— Problem to work on —
Pictures are not part of the answer. Write out exactly the lines from the one containing "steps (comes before" through the end of the material below.

****

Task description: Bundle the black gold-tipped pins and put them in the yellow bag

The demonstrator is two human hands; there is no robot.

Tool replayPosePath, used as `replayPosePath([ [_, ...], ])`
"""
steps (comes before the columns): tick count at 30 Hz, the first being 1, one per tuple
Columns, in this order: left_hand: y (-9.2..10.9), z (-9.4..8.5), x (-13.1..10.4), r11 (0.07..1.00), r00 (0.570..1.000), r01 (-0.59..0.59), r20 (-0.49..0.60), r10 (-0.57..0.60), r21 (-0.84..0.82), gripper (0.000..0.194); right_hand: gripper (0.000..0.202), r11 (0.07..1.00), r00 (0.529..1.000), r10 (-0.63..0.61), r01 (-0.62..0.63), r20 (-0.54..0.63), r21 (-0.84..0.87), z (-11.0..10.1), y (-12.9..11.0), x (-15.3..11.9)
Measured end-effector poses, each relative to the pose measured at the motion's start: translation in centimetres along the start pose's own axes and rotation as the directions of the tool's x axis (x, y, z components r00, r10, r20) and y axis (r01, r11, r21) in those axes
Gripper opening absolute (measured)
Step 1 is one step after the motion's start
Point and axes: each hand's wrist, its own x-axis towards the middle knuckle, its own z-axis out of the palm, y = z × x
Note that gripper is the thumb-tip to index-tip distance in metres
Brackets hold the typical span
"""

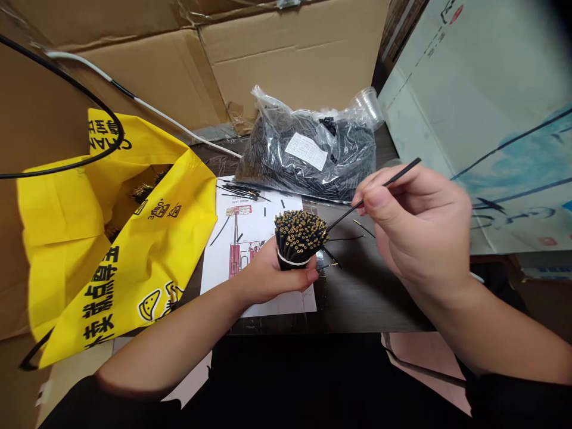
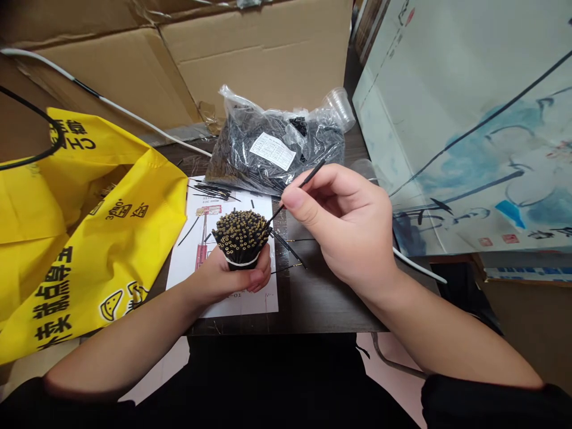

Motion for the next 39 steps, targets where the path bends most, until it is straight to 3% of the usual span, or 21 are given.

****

— Exercise output —
steps (comes before the columns): tick count at 30 Hz, the first being 1, one per tuple
Columns, in this order: left_hand: y (-9.2..10.9), z (-9.4..8.5), x (-13.1..10.4), r11 (0.07..1.00), r00 (0.570..1.000), r01 (-0.59..0.59), r20 (-0.49..0.60), r10 (-0.57..0.60), r21 (-0.84..0.82), gripper (0.000..0.194); right_hand: gripper (0.000..0.202), r11 (0.07..1.00), r00 (0.529..1.000), r10 (-0.63..0.61), r01 (-0.62..0.63), r20 (-0.54..0.63), r21 (-0.84..0.87), z (-11.0..10.1), y (-12.9..11.0), x (-15.3..11.9)
Measured end-effector poses, each relative to the pose measured at the motion's start: translation in centimetres along the start pose's own axes and rotation as the directions of the tool's x axis (x, y, z components r00, r10, r20) and y axis (r01, r11, r21) in those axes
Gripper opening absolute (measured)
Step 1 is one step after the motion's start
Point and axes: each hand's wrist, its own x-axis towards the middle knuckle, its own z-axis out of the palm, y = z × x
Note that gripper is the thumb-tip to index-tip distance in metres
Brackets hold the typical span
"""


Motion for the next 39 steps, targets where the path bends most, until it is straight to 3% of the usual span, or 21 are given.

The required output has now been supplied.